Ces chiffres ont enflammé les syndicats. Il faut dire que ces rémunérations extravagantes de certains banquiers de la City ont été accusées par le gouvernement et l'opposition d'avoir contribué à la crise financière. En effet, ils inciteraient les employés du secteur à prendre des risques inconsidérés dans l'espoir d'accroître leurs gains personnels.

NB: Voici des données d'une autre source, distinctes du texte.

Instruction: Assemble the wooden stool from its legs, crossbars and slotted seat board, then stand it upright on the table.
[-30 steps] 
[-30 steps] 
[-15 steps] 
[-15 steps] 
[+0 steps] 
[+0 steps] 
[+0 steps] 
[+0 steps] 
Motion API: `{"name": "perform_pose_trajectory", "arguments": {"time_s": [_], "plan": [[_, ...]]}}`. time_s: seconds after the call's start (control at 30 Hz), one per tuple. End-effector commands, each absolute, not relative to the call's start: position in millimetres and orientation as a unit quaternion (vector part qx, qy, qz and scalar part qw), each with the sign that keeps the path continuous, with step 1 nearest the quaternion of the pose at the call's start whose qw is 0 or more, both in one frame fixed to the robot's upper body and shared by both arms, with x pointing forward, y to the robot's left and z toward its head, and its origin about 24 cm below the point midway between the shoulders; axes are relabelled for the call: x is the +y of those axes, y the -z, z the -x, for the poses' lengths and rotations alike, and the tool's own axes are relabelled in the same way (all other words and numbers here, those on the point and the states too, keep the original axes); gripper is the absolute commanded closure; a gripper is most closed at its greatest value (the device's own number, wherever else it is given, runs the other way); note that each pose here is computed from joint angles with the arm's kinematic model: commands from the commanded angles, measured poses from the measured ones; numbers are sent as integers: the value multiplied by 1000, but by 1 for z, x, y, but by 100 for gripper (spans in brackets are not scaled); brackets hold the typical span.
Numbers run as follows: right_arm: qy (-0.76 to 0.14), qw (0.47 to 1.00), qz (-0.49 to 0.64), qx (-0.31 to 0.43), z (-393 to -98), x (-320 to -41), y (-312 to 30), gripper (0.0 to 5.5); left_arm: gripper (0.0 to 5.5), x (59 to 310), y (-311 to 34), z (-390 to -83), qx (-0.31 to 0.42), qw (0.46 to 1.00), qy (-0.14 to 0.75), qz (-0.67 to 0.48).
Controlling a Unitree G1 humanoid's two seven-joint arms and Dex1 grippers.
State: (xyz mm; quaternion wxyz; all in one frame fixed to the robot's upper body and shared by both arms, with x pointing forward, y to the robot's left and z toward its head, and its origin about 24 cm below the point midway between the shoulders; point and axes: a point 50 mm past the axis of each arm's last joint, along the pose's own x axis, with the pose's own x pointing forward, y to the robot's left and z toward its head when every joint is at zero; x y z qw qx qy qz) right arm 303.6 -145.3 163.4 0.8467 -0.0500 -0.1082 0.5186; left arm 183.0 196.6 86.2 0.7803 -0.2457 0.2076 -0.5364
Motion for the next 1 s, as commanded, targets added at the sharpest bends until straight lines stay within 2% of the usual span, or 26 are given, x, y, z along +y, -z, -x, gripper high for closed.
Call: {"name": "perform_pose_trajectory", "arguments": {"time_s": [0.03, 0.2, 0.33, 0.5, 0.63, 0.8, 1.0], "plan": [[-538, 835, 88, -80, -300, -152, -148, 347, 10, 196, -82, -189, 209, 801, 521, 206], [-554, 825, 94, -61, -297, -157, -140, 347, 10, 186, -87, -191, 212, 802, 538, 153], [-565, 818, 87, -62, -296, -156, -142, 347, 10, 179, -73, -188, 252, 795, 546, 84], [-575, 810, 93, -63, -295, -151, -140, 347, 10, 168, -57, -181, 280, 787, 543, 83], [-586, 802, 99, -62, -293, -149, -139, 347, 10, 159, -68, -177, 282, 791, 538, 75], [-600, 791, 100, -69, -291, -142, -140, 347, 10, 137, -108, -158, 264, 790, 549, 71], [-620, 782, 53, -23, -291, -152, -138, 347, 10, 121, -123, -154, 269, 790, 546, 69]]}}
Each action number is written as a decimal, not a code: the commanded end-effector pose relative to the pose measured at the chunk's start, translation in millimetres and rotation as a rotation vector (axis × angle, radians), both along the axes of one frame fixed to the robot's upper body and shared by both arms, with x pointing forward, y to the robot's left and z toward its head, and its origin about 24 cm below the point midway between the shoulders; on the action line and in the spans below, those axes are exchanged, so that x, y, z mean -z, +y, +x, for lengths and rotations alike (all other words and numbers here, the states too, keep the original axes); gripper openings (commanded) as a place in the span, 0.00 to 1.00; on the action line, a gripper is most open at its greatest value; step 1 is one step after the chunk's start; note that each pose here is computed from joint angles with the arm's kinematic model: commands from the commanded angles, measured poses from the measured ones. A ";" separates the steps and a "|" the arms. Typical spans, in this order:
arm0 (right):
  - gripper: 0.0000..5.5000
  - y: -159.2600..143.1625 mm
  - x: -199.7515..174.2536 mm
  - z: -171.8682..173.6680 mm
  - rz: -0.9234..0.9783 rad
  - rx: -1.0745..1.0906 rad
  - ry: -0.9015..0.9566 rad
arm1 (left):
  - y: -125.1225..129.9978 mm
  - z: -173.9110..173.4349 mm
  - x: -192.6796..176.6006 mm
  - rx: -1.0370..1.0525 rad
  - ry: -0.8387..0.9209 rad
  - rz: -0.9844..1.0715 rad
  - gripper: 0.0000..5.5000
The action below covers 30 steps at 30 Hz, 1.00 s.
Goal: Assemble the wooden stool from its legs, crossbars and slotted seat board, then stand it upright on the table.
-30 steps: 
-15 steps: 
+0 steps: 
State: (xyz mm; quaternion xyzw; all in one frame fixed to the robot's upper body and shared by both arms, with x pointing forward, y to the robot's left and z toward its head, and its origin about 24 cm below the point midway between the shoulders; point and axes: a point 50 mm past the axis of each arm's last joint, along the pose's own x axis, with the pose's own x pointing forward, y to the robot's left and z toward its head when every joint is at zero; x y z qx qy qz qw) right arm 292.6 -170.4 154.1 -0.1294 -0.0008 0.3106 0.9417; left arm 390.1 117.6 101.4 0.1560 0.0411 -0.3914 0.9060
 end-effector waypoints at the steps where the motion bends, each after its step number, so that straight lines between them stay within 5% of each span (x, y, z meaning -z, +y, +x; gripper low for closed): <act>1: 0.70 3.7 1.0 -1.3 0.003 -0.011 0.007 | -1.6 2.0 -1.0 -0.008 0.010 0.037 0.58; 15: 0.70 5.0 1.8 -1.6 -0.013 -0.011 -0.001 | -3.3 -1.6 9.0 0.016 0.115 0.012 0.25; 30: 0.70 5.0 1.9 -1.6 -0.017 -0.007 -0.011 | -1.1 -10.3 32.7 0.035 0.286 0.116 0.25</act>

"Ces chiffres sont tout simplement hallucinants. Cela représente plus de 250 livres (environ 320 euros, ndlr) pour chaque homme, femme et enfant de ce pays", a souligné Brendan Barber, le secrétaire général de la confédération des syndicats britanniques, le TUC.

"Les "fat cats" (chats bien gras, sobriquet dont sont affublés en Angleterre les financiers accusés de s'être indûment enrichis) ont reçu ces sommes colossales pour bâtir un système financier qui s'est avéré tellement risqué que le contribuable a du verser des milliards pour le sauver, et qui met maintenant en danger l'emploi et le logement des gens ordinaires", a-t-il ajouté.